PalmeraFebruary 19, 202610 min read

Multisig Setup & Security Best Practices for On-Chain Teams

Multisig Setup & Security Best Practices for On-Chain Teams

Multisig wallets have become the operational backbone of on-chain organizations. Across the EVM ecosystem, Safe is the most widely adopted and battle-tested smart account standard, used to manage treasuries, contract ownership, and execution authority at scale.

A secure multisig is not just about deploying contracts. It is about signer architecture, threshold design, transaction discipline, recovery planning, and operational structure.

At Palmera, we deploy and operate multisig infrastructure compatible with Safe for EVM chains, run HyperSig in the Hyperliquid ecosystem, and support Foundations with treasury operations consulting through Stratum. Across these environments, one principle remains consistent: multisig security depends as much on configuration and process as it does on the underlying smart contracts.

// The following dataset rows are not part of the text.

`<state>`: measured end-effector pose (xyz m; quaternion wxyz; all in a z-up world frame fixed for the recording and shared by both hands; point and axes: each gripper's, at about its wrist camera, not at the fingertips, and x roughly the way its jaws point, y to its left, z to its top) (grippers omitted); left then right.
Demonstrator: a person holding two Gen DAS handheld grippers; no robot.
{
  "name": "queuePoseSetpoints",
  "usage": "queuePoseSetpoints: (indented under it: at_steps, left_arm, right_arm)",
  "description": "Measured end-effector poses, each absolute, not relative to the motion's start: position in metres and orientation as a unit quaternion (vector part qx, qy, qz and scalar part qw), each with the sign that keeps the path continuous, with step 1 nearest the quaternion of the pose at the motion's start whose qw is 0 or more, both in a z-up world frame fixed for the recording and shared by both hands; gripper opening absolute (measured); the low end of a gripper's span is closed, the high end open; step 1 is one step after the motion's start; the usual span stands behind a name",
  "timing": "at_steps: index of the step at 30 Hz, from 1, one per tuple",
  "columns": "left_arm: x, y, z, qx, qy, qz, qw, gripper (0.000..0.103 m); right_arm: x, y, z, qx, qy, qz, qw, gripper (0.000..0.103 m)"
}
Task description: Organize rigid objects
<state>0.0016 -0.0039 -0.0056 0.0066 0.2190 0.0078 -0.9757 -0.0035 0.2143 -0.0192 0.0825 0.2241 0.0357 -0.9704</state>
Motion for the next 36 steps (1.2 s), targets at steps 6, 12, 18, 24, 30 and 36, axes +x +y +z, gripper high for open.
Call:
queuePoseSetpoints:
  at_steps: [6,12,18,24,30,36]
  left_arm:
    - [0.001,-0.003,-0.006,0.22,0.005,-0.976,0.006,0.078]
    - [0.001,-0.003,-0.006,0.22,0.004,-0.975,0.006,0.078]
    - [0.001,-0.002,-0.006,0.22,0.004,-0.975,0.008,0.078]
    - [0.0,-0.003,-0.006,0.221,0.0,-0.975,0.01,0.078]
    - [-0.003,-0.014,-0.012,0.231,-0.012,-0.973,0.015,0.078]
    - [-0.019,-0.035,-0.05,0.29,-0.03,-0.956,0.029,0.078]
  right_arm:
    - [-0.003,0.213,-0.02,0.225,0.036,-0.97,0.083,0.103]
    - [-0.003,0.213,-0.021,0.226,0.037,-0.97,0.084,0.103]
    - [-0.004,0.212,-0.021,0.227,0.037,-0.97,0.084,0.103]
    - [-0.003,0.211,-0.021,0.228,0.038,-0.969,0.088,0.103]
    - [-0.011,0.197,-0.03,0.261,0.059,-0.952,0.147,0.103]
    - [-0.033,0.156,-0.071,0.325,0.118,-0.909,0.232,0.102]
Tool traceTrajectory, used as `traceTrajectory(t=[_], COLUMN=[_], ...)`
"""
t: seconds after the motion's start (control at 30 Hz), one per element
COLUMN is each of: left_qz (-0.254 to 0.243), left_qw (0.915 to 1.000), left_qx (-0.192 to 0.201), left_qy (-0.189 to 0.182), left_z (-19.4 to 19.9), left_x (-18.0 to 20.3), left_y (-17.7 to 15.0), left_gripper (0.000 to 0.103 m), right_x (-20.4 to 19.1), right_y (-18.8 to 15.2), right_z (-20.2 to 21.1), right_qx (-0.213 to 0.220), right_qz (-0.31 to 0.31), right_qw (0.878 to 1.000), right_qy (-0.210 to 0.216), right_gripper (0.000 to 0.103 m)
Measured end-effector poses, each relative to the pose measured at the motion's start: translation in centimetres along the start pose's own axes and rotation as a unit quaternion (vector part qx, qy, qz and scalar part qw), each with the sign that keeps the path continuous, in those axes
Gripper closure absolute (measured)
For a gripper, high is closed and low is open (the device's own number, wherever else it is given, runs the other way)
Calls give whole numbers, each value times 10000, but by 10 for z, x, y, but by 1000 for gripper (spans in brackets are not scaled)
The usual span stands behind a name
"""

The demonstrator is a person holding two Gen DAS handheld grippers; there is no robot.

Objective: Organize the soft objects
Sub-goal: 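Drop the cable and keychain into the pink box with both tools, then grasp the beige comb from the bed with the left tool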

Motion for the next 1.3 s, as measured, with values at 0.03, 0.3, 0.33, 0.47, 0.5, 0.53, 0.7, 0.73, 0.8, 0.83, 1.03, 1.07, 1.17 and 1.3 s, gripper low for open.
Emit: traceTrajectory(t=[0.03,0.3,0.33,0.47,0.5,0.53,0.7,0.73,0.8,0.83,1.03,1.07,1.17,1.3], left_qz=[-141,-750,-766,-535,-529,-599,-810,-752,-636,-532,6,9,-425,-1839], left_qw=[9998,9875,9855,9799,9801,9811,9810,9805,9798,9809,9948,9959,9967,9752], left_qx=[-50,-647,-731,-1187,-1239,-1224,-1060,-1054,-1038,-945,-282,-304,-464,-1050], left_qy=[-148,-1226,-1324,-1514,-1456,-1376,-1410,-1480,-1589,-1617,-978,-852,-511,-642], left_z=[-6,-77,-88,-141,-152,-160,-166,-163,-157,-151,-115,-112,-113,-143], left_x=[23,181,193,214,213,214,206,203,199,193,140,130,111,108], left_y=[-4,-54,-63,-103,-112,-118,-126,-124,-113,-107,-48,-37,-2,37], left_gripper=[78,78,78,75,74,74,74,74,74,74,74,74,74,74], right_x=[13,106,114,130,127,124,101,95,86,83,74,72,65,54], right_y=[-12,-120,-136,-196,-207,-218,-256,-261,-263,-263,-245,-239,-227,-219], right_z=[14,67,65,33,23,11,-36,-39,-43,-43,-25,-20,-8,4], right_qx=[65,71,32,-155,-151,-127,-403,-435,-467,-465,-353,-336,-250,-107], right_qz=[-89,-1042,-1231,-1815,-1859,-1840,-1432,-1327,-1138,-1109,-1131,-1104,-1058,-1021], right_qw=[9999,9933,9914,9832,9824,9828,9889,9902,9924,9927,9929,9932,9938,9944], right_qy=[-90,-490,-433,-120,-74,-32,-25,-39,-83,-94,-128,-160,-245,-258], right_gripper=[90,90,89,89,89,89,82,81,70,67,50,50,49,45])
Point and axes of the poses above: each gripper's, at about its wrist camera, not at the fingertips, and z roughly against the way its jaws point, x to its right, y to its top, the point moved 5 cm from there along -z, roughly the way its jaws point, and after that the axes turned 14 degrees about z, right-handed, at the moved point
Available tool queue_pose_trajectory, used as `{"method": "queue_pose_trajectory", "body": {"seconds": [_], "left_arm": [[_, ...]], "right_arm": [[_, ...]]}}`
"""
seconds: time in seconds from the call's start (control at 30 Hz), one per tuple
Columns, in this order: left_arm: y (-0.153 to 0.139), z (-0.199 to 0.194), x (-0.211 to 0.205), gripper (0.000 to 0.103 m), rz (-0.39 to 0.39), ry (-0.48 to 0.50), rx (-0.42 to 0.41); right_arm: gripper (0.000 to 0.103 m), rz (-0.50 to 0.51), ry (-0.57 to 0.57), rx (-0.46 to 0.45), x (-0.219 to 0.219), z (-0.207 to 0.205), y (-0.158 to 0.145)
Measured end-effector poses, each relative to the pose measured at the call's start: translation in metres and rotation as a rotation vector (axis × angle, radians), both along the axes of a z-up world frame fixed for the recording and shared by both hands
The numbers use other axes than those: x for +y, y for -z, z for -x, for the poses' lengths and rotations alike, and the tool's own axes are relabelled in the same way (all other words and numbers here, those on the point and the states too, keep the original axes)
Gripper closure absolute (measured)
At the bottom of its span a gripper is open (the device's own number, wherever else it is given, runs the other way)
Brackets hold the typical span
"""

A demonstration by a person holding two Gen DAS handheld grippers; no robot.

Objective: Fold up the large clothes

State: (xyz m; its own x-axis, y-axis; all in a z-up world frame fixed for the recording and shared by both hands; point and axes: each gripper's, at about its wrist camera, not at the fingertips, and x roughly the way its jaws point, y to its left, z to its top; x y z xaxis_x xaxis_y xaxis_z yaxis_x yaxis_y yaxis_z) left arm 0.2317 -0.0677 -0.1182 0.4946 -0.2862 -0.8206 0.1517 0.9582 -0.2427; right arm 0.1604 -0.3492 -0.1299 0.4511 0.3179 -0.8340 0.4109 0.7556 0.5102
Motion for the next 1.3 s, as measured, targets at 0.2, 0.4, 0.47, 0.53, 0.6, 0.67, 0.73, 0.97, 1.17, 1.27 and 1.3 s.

This guide outlines practical best practices for setting up and operating a multisig in production environments, from Safe compatible multisigs to HyperSig and other blockchains with multisig wallets.

1. Design the Signer Structure Thoughtfully

Signer design is the foundation of any multisig creation. In practice, whether using Safe, HyperSig, or another implementation, a well-structured multisig should reflect real organizational boundaries, not convenience.

Each signer must be independently controlled. Keys should not be stored on the same device, within the same browser environment. For treasury-level control, a combination of hardware wallets and EOAs is common, with hardware wallets typically holding primary authority.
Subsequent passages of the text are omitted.